**Records from a data source**:
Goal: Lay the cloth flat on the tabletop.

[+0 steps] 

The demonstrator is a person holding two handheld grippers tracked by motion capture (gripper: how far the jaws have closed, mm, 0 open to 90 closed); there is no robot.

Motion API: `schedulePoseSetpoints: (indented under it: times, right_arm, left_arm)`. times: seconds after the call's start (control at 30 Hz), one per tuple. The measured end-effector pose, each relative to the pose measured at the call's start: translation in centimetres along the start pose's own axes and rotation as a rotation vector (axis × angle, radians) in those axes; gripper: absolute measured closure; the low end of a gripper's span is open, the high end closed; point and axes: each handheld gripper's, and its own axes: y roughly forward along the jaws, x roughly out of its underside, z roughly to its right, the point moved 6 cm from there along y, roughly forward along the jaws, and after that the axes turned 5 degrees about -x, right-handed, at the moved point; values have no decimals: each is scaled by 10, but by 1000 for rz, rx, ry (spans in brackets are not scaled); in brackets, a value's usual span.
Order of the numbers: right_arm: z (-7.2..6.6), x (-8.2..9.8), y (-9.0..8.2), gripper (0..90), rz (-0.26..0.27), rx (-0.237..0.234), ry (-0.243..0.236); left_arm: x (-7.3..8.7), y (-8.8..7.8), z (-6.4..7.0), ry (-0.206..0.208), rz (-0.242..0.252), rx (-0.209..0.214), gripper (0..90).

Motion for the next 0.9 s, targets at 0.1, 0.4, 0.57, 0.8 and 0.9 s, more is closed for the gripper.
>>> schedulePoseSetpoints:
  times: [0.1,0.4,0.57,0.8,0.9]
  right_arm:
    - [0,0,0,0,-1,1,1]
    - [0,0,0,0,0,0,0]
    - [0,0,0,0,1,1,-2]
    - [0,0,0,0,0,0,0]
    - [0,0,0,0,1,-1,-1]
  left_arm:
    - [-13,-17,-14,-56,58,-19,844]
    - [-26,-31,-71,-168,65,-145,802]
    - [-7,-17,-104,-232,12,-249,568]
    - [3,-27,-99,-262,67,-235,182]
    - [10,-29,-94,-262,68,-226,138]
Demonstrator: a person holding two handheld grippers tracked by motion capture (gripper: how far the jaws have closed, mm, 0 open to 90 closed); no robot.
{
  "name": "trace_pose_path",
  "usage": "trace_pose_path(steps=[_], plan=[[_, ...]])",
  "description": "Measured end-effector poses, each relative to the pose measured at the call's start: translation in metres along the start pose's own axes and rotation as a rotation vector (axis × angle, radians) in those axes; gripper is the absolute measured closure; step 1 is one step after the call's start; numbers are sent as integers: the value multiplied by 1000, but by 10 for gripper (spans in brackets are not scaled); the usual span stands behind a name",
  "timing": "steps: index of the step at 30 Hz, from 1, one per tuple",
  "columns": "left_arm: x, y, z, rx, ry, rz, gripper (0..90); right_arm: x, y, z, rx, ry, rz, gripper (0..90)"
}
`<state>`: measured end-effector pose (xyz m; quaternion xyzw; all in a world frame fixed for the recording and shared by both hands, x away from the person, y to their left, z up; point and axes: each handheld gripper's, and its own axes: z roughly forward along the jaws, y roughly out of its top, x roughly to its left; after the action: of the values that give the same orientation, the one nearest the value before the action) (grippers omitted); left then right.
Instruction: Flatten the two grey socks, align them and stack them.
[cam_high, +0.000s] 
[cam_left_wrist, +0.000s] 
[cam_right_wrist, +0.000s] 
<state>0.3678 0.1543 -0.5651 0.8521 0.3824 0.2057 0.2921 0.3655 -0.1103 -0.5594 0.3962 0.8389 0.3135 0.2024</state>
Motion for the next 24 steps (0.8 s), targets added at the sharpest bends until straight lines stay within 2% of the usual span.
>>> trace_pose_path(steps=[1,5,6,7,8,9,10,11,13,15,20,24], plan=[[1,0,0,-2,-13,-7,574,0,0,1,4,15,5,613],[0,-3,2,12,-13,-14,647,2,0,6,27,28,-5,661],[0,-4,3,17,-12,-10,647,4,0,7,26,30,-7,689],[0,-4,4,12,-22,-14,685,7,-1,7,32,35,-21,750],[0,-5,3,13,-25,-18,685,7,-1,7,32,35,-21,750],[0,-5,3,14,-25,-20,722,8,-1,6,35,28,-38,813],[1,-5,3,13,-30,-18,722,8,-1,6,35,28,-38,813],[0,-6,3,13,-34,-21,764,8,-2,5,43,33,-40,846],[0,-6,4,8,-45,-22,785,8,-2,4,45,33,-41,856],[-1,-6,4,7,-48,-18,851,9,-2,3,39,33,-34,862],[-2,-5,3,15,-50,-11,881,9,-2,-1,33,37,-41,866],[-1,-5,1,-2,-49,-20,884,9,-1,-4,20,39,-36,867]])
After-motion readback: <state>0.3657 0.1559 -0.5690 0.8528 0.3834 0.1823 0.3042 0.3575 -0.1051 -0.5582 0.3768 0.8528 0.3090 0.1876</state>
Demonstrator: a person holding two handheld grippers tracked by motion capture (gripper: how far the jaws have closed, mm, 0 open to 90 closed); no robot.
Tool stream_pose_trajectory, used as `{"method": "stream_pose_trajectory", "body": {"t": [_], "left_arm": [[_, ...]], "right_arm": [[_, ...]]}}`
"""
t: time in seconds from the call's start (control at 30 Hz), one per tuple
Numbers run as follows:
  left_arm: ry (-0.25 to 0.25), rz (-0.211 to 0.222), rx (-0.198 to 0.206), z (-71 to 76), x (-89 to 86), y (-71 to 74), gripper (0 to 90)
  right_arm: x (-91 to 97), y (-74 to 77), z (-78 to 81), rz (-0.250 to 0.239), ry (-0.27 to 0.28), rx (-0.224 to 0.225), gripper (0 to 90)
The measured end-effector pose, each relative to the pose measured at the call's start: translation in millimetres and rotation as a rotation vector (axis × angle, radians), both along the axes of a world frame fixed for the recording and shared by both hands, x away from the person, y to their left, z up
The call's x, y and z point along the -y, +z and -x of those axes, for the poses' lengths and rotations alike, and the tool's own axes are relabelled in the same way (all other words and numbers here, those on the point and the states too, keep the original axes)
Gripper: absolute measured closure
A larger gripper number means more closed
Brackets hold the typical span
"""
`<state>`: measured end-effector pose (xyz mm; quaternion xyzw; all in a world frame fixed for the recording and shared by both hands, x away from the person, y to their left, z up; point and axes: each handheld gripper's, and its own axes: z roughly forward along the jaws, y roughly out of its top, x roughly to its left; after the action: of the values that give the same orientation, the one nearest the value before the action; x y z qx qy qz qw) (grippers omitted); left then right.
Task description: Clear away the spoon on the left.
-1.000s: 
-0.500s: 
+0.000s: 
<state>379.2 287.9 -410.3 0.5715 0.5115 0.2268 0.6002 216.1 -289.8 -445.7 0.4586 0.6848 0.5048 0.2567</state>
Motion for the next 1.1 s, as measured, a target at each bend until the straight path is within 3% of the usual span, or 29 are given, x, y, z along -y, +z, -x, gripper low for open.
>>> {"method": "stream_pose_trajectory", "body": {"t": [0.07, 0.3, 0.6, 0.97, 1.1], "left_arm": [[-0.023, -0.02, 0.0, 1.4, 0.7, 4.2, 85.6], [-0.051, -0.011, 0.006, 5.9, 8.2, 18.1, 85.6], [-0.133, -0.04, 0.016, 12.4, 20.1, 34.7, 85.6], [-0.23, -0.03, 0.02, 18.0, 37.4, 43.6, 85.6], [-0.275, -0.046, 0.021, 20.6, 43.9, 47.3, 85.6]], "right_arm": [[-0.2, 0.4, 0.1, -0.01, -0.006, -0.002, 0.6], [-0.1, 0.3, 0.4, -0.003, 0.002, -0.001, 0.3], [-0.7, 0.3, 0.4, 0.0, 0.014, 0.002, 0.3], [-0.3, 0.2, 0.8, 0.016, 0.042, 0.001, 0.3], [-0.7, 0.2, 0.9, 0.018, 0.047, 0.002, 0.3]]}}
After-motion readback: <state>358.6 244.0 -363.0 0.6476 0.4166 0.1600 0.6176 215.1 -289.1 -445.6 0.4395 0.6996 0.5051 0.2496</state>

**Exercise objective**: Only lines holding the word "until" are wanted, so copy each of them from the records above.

**Output**:
Motion for the next 24 steps (0.8 s), targets added at the sharpest bends until straight lines stay within 2% of the usual span.
Motion for the next 1.1 s, as measured, a target at each bend until the straight path is within 3% of the usual span, or 29 are given, x, y, z along -y, +z, -x, gripper low for open.

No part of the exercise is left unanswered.